## [Task instructions]
Check each line below for the word "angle", and copy those that have it.

## [Dataset section]
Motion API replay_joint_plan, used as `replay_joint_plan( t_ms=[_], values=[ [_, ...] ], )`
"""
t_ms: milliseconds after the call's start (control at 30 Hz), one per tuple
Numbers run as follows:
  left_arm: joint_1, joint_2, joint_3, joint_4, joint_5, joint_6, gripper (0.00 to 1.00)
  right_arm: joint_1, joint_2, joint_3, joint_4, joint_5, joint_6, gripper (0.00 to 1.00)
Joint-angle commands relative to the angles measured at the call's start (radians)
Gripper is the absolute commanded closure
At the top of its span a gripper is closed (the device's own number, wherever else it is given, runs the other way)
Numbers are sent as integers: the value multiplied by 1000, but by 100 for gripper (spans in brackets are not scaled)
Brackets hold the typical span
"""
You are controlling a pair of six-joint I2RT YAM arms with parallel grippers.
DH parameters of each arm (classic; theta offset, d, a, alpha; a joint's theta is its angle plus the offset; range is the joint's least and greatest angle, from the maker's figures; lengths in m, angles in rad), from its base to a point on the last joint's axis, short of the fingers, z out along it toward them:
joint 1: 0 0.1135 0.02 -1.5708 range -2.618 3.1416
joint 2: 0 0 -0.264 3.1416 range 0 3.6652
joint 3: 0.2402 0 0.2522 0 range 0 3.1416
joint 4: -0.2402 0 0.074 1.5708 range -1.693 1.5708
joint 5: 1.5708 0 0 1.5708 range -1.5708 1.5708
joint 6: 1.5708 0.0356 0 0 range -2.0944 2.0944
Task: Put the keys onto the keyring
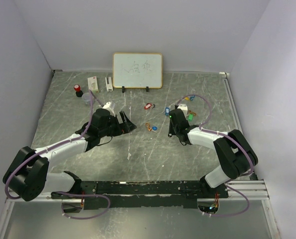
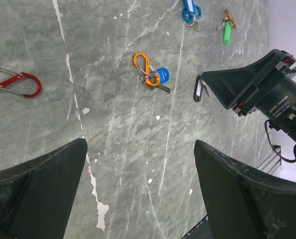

## [Task solution]
Joint-angle commands relative to the angles measured at the call's start (radians)
DH parameters of each arm (classic; theta offset, d, a, alpha; a joint's theta is its angle plus the offset; range is the joint's least and greatest angle, from the maker's figures; lengths in m, angles in rad), from its base to a point on the last joint's axis, short of the fingers, z out along it toward them:

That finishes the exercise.